Since the show’s farewell movie Serenity, Joss Whedon has successfully assembled The Avengers, while its cast has been busy on other things. Has everybody moved on and forgotten their love of Firefly and its cast? Of course not! When Alan Tudyk and Nathan Fillion announced Con Man on a crowdfunding site, the fans made their feelings known. Records tumbled, with Con Man passing its $425,000 target almost immediately and raising over $2million in under 2 weeks, in part down to some genuinely funny videos and downright silly content from the leads.
Now if you’ve somehow never heard of Con Man I’ll explain. It is a semi-fictionalized story about actors from Spectrum, a cult-favourite show that was gone too soon. (Sound familiar?) Well Spectrum (the comic book) captures everything there was to love about that series in a brand-new story by bringing the fictional TV series Spectrum to life. It’s all in there; a vicious attack from an alien invading force, a dashing shoot-from-the-hip captain, a wisecracking pilot, a powerful female who holds the key to their salvation. Oh and humanity’s last hope (naturally) is to escape in an untested spaceship built by a madman!
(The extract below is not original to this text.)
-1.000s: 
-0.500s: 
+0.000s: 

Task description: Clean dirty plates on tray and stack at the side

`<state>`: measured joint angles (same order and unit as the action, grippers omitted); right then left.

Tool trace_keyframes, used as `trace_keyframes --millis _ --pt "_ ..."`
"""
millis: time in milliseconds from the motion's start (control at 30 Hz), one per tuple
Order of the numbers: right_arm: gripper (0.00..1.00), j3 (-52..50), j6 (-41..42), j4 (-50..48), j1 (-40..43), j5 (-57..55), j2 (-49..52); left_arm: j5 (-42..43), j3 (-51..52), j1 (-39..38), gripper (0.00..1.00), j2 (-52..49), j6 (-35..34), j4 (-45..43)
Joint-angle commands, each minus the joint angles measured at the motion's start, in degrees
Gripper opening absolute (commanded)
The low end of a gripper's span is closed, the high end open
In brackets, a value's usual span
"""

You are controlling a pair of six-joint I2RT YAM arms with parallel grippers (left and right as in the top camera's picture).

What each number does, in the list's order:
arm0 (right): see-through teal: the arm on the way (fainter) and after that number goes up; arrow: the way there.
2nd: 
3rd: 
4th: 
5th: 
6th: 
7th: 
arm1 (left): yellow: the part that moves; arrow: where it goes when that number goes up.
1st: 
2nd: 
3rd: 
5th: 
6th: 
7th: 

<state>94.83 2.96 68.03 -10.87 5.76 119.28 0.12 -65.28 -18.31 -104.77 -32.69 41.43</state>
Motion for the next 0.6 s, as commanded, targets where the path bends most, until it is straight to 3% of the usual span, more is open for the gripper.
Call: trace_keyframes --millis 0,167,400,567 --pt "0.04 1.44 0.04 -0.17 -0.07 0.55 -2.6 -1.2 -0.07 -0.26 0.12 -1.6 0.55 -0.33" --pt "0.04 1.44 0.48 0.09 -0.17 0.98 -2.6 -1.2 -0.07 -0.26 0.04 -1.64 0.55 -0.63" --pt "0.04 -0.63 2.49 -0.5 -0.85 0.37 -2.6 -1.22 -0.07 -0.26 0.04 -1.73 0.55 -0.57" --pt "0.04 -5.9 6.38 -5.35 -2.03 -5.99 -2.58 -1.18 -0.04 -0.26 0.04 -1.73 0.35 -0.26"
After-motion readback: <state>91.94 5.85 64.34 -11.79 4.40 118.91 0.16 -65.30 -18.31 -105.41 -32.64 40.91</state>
I’m a real fan of Sarah Stone’s illustrations. She really captures the essence of each actor who plays their Spectrum character on the Con Man show, while maintaining a gorgeous Blade Runner style sensibility. There’s a lot of energy coming off the pages, even in the close-ups . As one would expect from the talent behind this, Spectrum makes you care about its characters right away. Given that Spectrum is based on a fictional TV series which stared fictional actors, based on the real actors, real experiences of a cancelled show, the story by Alan Tudyk — the creator of “Con Man” — and sci-fi author PJ Haarsma is simple and immediately engaging.
Spectrum may seem too clever by half but Tudyk and Haarsma are much too smart to fall into any traps that the premise may set for them. If anyone ever believed that Alan Tudyk is in anybody’s shadow I’ll meet them in a car park of their choice to beat them over the head with a rolled up copy of Spectrum#0. The four-issue miniseries is published by the LA-based Automatic Publishing and well worth reading to fans and non-fans of Con Man alike.